Phil May
- Full name: Phillip Stephen May
- Born: 1 July 1956 (age 70) Carmarthen, Wales

Rugby union career
- Position: Lock

Senior career
- Years: Team / Apps / (Points)
- 1974–94: Llanelli / 552 / (356)

International career
- Years: Team / Apps / (Points)
- 1988–91: Wales / 7 / (0)

= Phil May (rugby union) =

Wales rugby union footballer (born 1956)

Phillip Stephen May (born 1 July 1956) is a Welsh former rugby union international.

May was born in Carmarthen and attended Llanelli Grammar School.

A lock, May played a club record 552 games for Llanelli RFC, scoring 86 tries and 5 conversions. He made his debut in 1974 and broke the games record in 1991, which had been held by Wales flanker Ivor Jones for 51 years.

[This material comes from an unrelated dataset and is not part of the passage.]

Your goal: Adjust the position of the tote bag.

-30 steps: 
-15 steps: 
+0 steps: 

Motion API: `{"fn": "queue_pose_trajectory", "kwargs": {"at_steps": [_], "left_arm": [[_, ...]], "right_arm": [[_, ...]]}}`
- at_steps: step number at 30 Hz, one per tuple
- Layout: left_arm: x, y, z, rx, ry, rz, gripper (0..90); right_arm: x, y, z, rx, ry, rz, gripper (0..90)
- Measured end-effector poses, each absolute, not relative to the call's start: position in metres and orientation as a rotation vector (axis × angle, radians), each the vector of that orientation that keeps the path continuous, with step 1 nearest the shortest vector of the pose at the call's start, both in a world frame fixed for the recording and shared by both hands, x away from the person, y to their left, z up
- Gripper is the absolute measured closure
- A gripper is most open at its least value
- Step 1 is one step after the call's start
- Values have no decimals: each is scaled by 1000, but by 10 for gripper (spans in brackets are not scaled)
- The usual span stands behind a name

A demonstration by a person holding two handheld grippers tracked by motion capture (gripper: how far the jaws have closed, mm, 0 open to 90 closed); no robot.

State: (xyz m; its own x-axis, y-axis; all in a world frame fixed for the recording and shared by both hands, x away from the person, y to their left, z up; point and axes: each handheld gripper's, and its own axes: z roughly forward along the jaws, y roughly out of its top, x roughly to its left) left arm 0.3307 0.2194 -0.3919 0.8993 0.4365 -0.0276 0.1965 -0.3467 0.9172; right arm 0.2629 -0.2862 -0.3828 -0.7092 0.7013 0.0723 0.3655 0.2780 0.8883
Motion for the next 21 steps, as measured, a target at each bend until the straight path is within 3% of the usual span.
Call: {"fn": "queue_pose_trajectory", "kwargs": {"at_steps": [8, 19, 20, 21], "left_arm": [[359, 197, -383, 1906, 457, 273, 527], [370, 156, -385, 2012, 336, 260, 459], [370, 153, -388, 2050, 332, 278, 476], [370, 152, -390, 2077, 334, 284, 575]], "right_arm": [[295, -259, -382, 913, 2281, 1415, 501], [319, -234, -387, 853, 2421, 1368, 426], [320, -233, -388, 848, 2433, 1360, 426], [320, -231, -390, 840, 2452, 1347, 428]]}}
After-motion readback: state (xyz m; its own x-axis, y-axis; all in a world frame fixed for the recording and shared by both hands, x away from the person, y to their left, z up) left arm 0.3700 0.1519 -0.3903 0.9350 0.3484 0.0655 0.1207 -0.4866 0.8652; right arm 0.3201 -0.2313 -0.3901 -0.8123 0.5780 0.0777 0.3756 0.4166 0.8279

May earned seven Test caps for Wales during his career. He won a triple crown with Wales at the 1988 Five Nations Championship, featuring in all of the Welsh matches, then was capped twice on the 1988 tour of New Zealand. In 1991, May was unexpectedly recalled for the Rugby World Cup and came off with a dislocated shoulder in their tournament opener against Western Samoa, which would be his final appearance for Wales.